International streams: FUNimation (US, Canada); FunimationNow (UK, Ireland)
Tales of Zestiria The X premiere – Watching this is like walking into a movie an hour after it starts, when it’s got all the groundwork laid and is shifting into full action mode. Most of the episode is taken up with a spectacular sequence of something going horribly wrong and people desperately trying to escape it. It’s rendered with a top-notch mixture of traditional and non-traditional animation. If your interest in anime is purely about visuals, ignore the rest of this review and go take a look.
But, having skipped the groundwork, it happens with only the vaguest idea of who these people are, where they are, what the overall situation is, and why the princess is missing a major article of clothing. And the conclusion tells you that any further explanation is a long time coming. This is just the prologue, and it ends with what appears to be the opening credit sequence for the rest of the show, which advertises an almost entirely different tone, style, and cast.
I can’t recommend watching the rest of the show on the basis of this premiere. I’m not sure I can dis-recommend it either, though, since it seems so disconnected from what will be following it.
International streams: Daisuki (worldwide except China and Japan); FUNimation (US, Canada); FunimationNow (UK, Ireland); AnimeLab (Australia, New Zealand)
Taboo Tattoo premiere – If there is one thing this show does well, it’s fight sequences. There is some pretty cool martial arts action here. On the other hand, if there’s another thing it’s really thrown itself into, it’s catering to the male gaze. The major female characters are introduced in short skirts (though one of them does get to change it up and dress like a schoolmarm later), and the closing credit sequence consists of pin-up art. Including of the girl who is in middle school.

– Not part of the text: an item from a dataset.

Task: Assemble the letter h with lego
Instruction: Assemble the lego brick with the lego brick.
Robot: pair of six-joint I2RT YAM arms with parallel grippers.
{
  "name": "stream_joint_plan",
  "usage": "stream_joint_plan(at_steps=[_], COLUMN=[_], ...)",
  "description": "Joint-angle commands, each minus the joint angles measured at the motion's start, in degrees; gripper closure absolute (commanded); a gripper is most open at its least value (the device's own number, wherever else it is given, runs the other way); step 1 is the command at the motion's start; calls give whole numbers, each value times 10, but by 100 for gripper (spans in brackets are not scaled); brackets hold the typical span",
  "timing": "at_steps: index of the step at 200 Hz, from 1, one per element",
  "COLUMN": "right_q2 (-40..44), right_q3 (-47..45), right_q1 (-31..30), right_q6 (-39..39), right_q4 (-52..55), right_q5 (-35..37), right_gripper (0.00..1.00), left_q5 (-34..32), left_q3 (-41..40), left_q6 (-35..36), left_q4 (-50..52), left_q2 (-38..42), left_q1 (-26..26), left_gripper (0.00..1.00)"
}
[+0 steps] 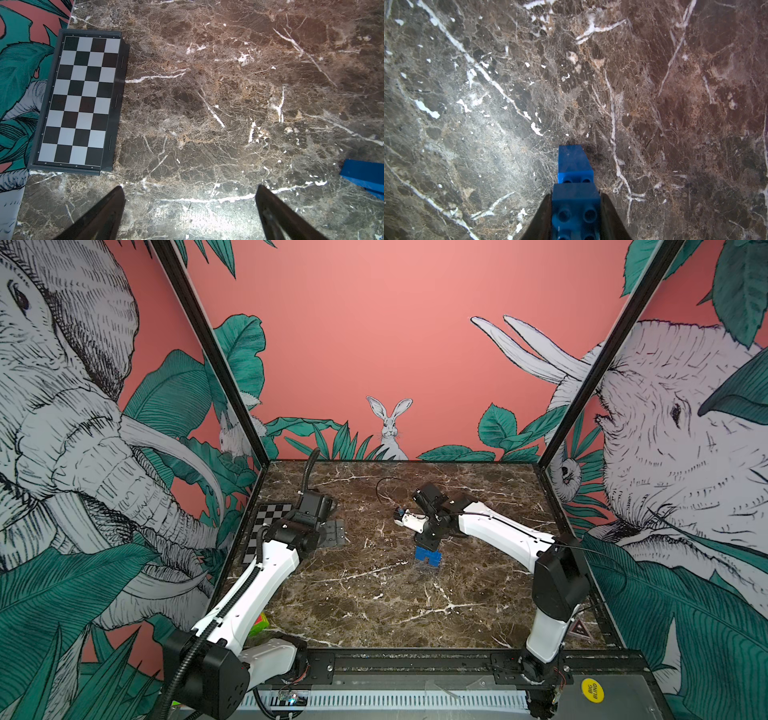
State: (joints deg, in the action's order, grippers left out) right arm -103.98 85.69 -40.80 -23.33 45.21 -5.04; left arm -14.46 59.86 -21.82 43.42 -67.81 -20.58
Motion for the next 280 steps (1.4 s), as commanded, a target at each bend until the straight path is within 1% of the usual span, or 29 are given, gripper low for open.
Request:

Justification for the fight sequences is provided by a new arms race developing between the US and the fictional Asian nation of Selinistan, because China is a big market for manga and anime these days. The new weapons are tattoo-like thingies that give the wielder special powers, but you have to find just the right match for each tattoo, plus each one requires some specific substance to activate it. Wouldn’t you know it, our hero just happens to be the perfect match for a particularly powerful tattoo, and he gets the extra bonus power of being able to activate it arbitrarily without a special key.
This has every indication of a show that has figured out what it’s good at and is going to stick with it. If that’s what you’re looking for, have fun.